Para la cultura de la sociedad venezolana, mestiza descendiente de hispanos y vecina y pariente del resto de Latinoamérica, la explicación del mundo tiende más hacia las posiciones polarizadas y extremas que hacia el análisis de variables múltiples. El venezolano, en general, se siente a gusto dentro de las interpretaciones ideológicas, lo cual lo lleva a pensar en la realidad como una consecuencia de la interacción entre bandos antagónicos de buenos y malos, azules y rojos o gringos rubios y morenos criollos. A partir de esta creencia, el sistema de valores dominante, con su componente afiliativo y con la gran importancia que se le otorga a las relaciones personales, no encuentra otro camino que insertar a los demás en las únicas categorías disponibles, esto es, son aliados o son oponentes, con lo cual se concluye que las diferencias de opinión no son sanas ni saludables, sino más bien un componente perturbador de la vida en comunidad. En consecuencia, los críticos, los disidentes y los de la acera del frente quedan reducidos al simple papel de enemigos, sujetos a castigo en la primera oportunidad que se presente.
Hace unos meses escribí en un artículo mi experiencia como participante de un chat, creado para apoyar desde la diáspora el empuje de las fuerzas opositoras al chavismo. Mientras las opiniones fueron homogéneas el ambiente fue cordial y armonioso, hasta que se me ocurrió emitir un par de cuestionamientos a la posición de un miembro –el coordinador- del grupo. De ahí en adelante mi lealtad se puso en duda, así como mi posición política, y para hacer el cuento corto abandoné el chat entre calificativos de saboteador y quintacolumnista. En días pasados, un conocido periodista venezolano le sugirió a María Corina Machado reclamarle a Donald Trump el tema de los TPS para los venezolanos, y fue casi que cancelado y abiertamente tildado de chavista y alacrán por la turba que se formó para defender el pensamiento único del momento; ese que dice aquí no se habla mal de Trump.
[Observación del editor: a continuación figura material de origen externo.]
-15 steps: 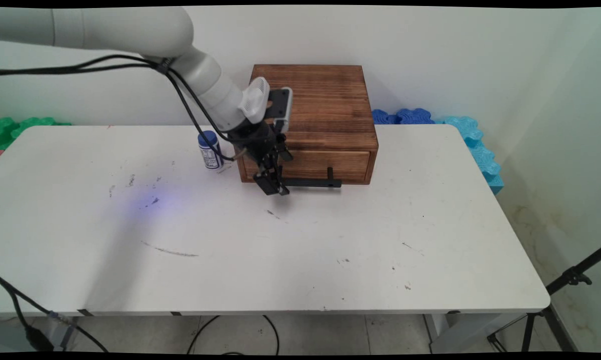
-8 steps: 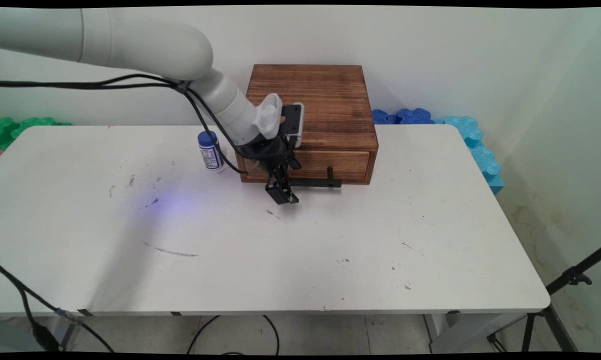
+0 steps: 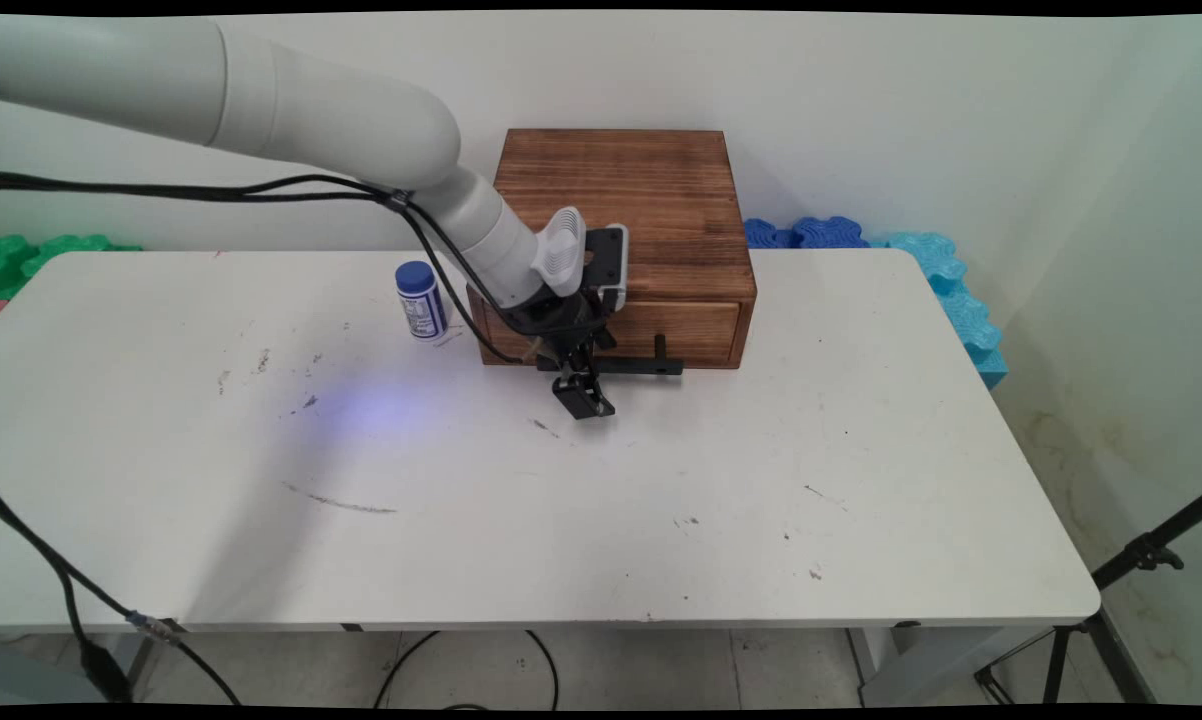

Y es que en Venezuela seguimos insultando al que dice algo con lo que no estamos de acuerdo: en lugar de debatir las ideas, se empieza por embestir al que las expresa, porque perece que las opiniones no generan opiniones sino insultos. Aún no hemos entendido que las ideas se pueden patear y no pasa nada, mientras que agredir a las personas –además de violento y poco democrático- paraliza los debates e impide liberar el valor que se genera con una buena –y civilizada- discusión. La intolerancia es un rasgo dominante del chavismo, que no admite diferencias y encarcela a los disidentes, pero también sucede dentro de la oposición y, en general, en todas partes donde el colectivo se exprese, empezando por las redes sociales.
Por ahí viene la democracia, dice la opinión mayoritaria. Y con ella vendrán las libertades, la prosperidad y el regreso a casa de millones de migrantes. Hay planes cuidadosamente elaborados que prometen convertir a Venezuela en la joya de América Latina, en un país lleno de excelencia y oportunidades para todos. Pero esos planes no parecen tomar en cuenta la variable cultural, las creencias y valores del soberano, las dificultades en construir consensos y la resistencia a la crítica, entre tantos otros rasgos sociales que habrá que insertar en las ecuaciones del cambio por venir. Al mismo tiempo que se licitan activos petroleros, se privatizan los servicios básicos y se reestablecen las libertades debemos mirar hacia adentro y preguntarnos cuán preparados estamos para vivir en democracia, cuánto nos falta y por dónde se aprende. Observando el comportamiento colectivo, de la impresión de que todavía hay que andar un buen trecho para que Venezuela sea tierra de sanos debates y acuerdos, en lugar de gritos, insultos y “conmigo o contra mí”.